Repeat the whole listing, keeping every word and every line intact.
◆ ◆ ◆ ◆ ◆
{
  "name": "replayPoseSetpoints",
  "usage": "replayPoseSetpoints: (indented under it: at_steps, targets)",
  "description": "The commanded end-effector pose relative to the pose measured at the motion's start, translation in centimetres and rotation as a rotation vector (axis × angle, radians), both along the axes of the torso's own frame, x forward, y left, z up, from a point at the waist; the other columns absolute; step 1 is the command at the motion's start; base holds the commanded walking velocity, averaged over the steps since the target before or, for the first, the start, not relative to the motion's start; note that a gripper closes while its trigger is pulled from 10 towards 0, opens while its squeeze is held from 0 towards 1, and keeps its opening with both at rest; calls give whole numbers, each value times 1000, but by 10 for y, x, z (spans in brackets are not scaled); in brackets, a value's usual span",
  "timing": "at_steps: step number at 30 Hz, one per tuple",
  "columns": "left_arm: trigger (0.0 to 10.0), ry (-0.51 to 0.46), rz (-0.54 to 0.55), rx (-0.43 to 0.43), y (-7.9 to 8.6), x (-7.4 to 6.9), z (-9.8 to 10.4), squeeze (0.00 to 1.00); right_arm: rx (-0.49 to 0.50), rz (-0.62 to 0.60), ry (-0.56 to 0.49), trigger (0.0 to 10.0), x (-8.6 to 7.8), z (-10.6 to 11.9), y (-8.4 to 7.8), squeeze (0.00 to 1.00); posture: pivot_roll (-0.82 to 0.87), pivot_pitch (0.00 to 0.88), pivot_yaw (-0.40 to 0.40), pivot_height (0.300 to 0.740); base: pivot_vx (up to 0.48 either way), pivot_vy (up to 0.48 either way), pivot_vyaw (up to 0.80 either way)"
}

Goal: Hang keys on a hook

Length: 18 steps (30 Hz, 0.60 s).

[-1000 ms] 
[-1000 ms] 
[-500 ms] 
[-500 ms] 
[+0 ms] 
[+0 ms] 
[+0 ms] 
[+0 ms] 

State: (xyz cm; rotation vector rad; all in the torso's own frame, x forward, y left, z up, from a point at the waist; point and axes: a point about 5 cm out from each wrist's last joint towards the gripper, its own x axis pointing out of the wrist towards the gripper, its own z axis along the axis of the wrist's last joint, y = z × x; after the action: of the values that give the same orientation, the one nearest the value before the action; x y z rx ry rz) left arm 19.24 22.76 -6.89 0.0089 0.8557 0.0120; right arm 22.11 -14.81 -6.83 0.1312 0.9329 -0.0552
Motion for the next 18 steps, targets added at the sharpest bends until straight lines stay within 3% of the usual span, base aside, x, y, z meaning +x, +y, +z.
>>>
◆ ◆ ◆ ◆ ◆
- [Answer section]
{
  "name": "replayPoseSetpoints",
  "usage": "replayPoseSetpoints: (indented under it: at_steps, targets)",
  "description": "The commanded end-effector pose relative to the pose measured at the motion's start, translation in centimetres and rotation as a rotation vector (axis × angle, radians), both along the axes of the torso's own frame, x forward, y left, z up, from a point at the waist; the other columns absolute; step 1 is the command at the motion's start; base holds the commanded walking velocity, averaged over the steps since the target before or, for the first, the start, not relative to the motion's start; note that a gripper closes while its trigger is pulled from 10 towards 0, opens while its squeeze is held from 0 towards 1, and keeps its opening with both at rest; calls give whole numbers, each value times 1000, but by 10 for y, x, z (spans in brackets are not scaled); in brackets, a value's usual span",
  "timing": "at_steps: step number at 30 Hz, one per tuple",
  "columns": "left_arm: trigger (0.0 to 10.0), ry (-0.51 to 0.46), rz (-0.54 to 0.55), rx (-0.43 to 0.43), y (-7.9 to 8.6), x (-7.4 to 6.9), z (-9.8 to 10.4), squeeze (0.00 to 1.00); right_arm: rx (-0.49 to 0.50), rz (-0.62 to 0.60), ry (-0.56 to 0.49), trigger (0.0 to 10.0), x (-8.6 to 7.8), z (-10.6 to 11.9), y (-8.4 to 7.8), squeeze (0.00 to 1.00); posture: pivot_roll (-0.82 to 0.87), pivot_pitch (0.00 to 0.88), pivot_yaw (-0.40 to 0.40), pivot_height (0.300 to 0.740); base: pivot_vx (up to 0.48 either way), pivot_vy (up to 0.48 either way), pivot_vyaw (up to 0.80 either way)"
}

Goal: Hang keys on a hook

Length: 18 steps (30 Hz, 0.60 s).

[-1000 ms] 
[-1000 ms] 
[-500 ms] 
[-500 ms] 
[+0 ms] 
[+0 ms] 
[+0 ms] 
[+0 ms] 

State: (xyz cm; rotation vector rad; all in the torso's own frame, x forward, y left, z up, from a point at the waist; point and axes: a point about 5 cm out from each wrist's last joint towards the gripper, its own x axis pointing out of the wrist towards the gripper, its own z axis along the axis of the wrist's last joint, y = z × x; after the action: of the values that give the same orientation, the one nearest the value before the action; x y z rx ry rz) left arm 19.24 22.76 -6.89 0.0089 0.8557 0.0120; right arm 22.11 -14.81 -6.83 0.1312 0.9329 -0.0552
Motion for the next 18 steps, targets added at the sharpest bends until straight lines stay within 3% of the usual span, base aside, x, y, z meaning +x, +y, +z.
>>>

Output for this exercise is now complete.